Si el bloqueo del estrecho de Ormuz conlleva –como es obvio– una reducción del crudo y del gas disponibles en los mercados y, en consecuencia, un aumento del coste del barril y del metro cúbico (lo que beneficiará también a las petroleras texanas y rusas), esto repercutirá principalmente en las facturas y los suministros de los europeos, que podrían tener que aumentar sus compras –a precios cuatro veces superiores– a EEUU.
La propia Rusia está en riesgo, ya que cualquier gestión occidental del petróleo y el gas iraní podría implicar ofrecer a la India precios preferenciales, condicionados a una reducción significativa de los precios o incluso al abandono total de los suministros rusos.
Se trata de una operación compleja que Modi probablemente no respaldaría, pero es una fantasía profundamente arraigada en Washington, que lleva meses repitiendo que Nueva Delhi ha roto los contratos de suministro de petróleo con Moscú, sin confirmación de ninguna de las partes.
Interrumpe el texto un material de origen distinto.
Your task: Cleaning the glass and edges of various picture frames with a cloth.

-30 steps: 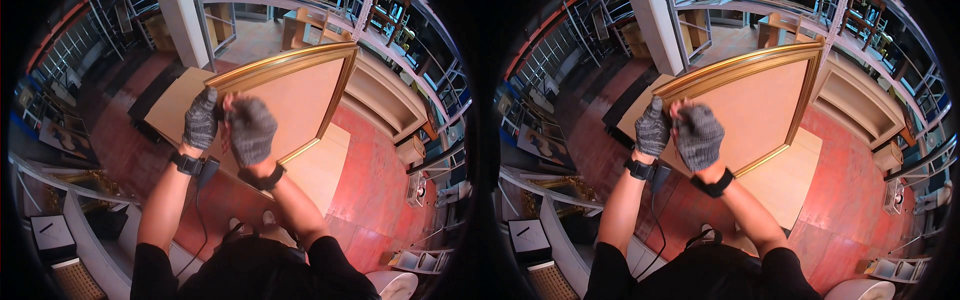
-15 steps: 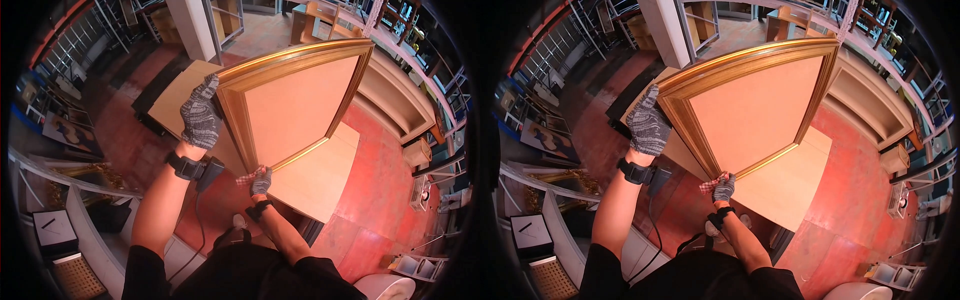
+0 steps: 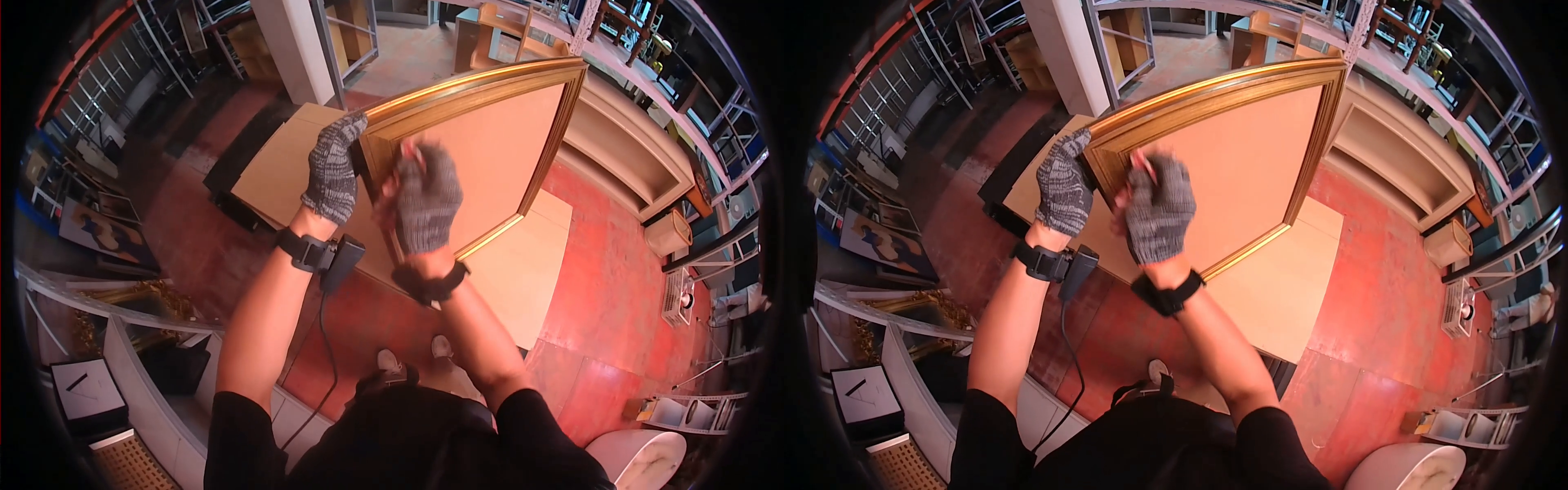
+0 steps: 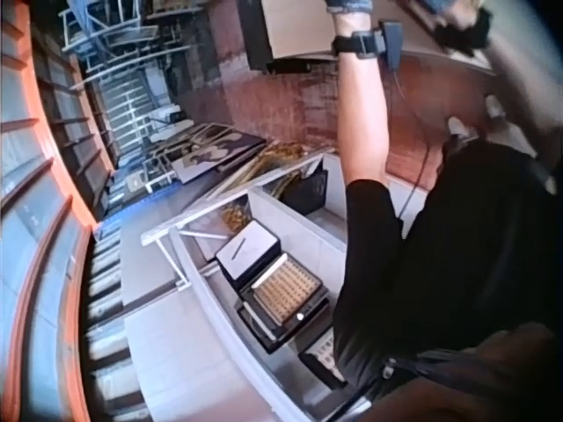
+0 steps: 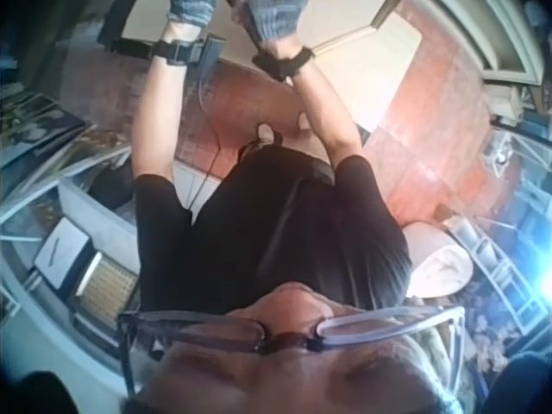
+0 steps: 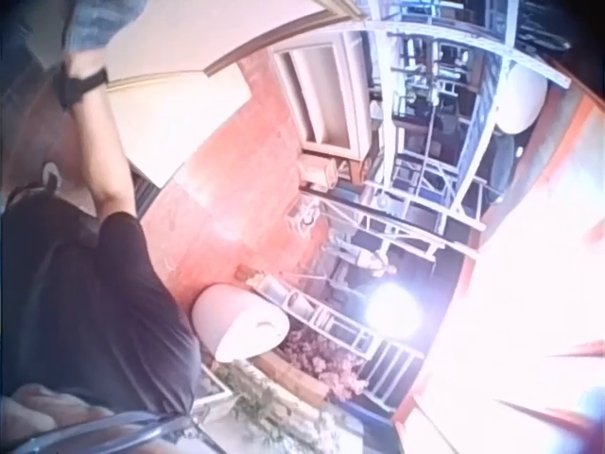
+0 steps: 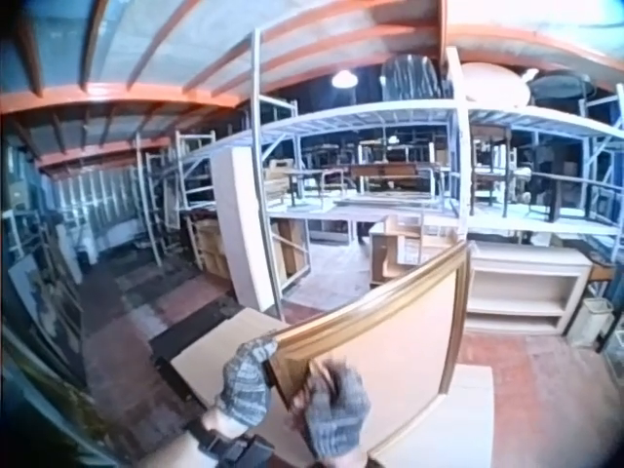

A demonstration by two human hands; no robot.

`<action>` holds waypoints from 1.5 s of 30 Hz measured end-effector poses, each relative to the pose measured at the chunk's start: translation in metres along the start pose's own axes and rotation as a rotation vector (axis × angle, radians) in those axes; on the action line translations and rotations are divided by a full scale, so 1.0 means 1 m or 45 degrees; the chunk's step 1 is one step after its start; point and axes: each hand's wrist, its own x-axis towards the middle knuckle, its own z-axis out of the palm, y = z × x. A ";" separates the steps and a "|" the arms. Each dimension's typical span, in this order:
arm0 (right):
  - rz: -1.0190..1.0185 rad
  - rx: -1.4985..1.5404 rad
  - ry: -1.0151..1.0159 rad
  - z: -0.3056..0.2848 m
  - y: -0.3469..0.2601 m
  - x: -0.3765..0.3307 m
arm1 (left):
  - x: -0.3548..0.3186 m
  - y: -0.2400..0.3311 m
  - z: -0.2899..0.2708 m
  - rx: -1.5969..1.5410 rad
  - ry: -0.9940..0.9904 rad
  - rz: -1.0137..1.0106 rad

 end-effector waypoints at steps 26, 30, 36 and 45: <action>-0.064 -0.206 0.066 -0.002 0.040 -0.063 | 0.023 -0.022 -0.020 -0.223 0.041 -0.073; -0.260 -0.190 -0.014 0.019 0.011 -0.028 | 0.018 -0.011 -0.016 -0.259 0.042 -0.048; 0.216 0.170 -0.210 -0.035 0.134 -0.136 | 0.032 0.003 -0.010 -0.474 0.101 -0.387; 0.547 -0.803 -0.284 -0.105 0.264 -0.239 | 0.066 0.004 -0.027 0.145 0.011 -0.094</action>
Si esto ocurriera, esencialmente paralizaría el liderazgo del BRICS. Dada la falta de respuesta política a la agresión contra dos países miembros (Venezuela e Irán), el atractivo de otros países, que de otro modo estarían interesados en unirse a la organización multipolar, podría disminuir.
Esto no se debe a la falta de consenso sobre el proyecto, sino al temor a enfrentar represalias occidentales sin el apoyo de sus miembros o socios comerciales. De esta manera, el BRICS seguiría siendo una asociación económico-comercial carente de sustancia política y disuasión militar, lo que provocaría un retroceso.
Esto reduciría la multipolaridad a un marco conceptual pragmático de naturaleza puramente financiera, carente de cualquier ambición política de contribuir a la gobernanza global.